→ WHAT YOU NEED TO DO
Transcribe precisely those lines of the listing that fall between the line containing "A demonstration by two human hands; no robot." and the last line, inclusive of both.

→ DATASET EXCERPT
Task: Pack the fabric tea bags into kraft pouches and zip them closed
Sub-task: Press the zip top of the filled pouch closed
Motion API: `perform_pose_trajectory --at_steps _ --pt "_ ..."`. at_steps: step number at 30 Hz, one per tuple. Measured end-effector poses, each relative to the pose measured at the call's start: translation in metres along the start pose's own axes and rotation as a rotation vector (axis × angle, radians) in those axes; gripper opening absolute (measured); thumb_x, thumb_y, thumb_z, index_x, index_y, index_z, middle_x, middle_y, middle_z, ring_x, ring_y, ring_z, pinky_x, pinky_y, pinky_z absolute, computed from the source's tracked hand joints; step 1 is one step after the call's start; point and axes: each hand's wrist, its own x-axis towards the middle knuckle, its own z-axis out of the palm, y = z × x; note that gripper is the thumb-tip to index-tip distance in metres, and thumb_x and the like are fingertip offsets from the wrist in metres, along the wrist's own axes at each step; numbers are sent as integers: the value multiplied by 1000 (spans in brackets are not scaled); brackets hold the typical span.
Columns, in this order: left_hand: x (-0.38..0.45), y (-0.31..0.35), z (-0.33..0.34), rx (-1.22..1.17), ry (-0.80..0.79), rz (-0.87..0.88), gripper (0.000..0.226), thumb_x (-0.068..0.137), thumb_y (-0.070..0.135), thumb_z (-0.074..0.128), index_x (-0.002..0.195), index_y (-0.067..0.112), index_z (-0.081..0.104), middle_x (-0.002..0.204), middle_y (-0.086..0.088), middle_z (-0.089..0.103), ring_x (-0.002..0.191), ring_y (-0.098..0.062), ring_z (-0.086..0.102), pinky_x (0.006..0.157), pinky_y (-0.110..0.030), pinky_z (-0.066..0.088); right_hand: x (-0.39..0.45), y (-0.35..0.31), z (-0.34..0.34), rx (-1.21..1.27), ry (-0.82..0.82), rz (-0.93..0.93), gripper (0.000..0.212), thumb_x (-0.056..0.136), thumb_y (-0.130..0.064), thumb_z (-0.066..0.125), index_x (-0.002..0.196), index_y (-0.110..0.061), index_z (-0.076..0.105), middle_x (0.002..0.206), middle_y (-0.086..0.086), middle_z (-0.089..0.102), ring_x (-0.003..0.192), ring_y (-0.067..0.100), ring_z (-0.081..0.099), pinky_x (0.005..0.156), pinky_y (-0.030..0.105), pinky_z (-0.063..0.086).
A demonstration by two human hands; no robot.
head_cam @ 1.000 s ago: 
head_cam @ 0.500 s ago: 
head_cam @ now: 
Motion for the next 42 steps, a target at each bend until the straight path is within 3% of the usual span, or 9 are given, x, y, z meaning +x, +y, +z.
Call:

→ ANSWER BOX
A demonstration by two human hands; no robot.
head_cam @ 1.000 s ago: 
head_cam @ 0.500 s ago: 
head_cam @ now: 
Motion for the next 42 steps, a target at each bend until the straight path is within 3% of the usual span, or 9 are given, x, y, z meaning +x, +y, +z.
Call:

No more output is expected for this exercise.